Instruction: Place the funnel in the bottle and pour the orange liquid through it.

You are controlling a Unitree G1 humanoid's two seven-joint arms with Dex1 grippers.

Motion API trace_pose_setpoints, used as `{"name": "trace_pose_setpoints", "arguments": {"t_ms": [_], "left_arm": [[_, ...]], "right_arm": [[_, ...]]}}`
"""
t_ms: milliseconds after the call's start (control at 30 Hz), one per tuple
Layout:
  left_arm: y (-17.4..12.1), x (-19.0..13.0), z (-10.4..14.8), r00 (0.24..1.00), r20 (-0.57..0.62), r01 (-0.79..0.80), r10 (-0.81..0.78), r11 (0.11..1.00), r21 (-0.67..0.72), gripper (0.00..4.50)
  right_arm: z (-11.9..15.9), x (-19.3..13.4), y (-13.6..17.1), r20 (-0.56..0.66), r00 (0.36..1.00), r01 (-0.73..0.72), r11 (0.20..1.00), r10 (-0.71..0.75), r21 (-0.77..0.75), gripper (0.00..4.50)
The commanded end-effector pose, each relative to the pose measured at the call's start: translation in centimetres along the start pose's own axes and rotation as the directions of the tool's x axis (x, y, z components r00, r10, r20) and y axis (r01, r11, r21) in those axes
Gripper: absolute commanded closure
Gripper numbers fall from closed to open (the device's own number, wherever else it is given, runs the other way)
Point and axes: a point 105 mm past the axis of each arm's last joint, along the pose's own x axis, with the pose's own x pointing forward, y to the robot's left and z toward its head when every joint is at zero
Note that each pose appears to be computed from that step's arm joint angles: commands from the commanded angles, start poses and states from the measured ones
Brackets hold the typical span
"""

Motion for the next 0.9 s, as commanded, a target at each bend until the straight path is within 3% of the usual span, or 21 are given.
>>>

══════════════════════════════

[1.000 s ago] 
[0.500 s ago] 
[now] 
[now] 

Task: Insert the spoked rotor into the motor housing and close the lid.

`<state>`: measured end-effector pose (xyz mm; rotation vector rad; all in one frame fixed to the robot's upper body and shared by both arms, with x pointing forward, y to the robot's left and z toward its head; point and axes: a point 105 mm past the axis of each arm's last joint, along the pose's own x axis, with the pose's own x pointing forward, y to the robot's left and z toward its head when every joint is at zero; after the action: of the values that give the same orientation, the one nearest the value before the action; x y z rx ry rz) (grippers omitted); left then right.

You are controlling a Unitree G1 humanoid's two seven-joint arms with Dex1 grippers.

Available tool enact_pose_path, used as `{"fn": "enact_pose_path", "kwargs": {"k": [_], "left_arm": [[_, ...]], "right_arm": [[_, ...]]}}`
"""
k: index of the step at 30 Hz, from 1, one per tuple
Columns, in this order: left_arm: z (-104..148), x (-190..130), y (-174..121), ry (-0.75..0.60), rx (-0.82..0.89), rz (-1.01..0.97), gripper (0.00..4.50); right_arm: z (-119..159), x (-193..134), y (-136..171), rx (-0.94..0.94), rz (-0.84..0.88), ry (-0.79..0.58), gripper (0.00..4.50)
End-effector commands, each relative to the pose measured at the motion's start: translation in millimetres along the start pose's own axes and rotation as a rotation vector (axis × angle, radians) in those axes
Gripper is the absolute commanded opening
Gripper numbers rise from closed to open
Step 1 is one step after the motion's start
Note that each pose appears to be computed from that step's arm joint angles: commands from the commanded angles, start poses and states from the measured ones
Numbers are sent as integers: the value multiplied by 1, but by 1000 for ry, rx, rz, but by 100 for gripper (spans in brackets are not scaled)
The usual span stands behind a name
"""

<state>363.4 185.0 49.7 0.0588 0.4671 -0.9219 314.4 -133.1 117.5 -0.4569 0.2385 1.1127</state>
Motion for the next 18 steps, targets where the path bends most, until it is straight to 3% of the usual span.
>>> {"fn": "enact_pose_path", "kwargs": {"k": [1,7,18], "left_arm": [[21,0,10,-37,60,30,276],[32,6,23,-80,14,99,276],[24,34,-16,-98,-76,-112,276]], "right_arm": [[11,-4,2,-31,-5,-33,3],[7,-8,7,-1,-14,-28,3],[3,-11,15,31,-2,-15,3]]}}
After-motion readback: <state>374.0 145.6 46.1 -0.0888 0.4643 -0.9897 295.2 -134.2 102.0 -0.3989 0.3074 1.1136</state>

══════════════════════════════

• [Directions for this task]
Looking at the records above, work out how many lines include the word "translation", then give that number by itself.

• [Final answer]
2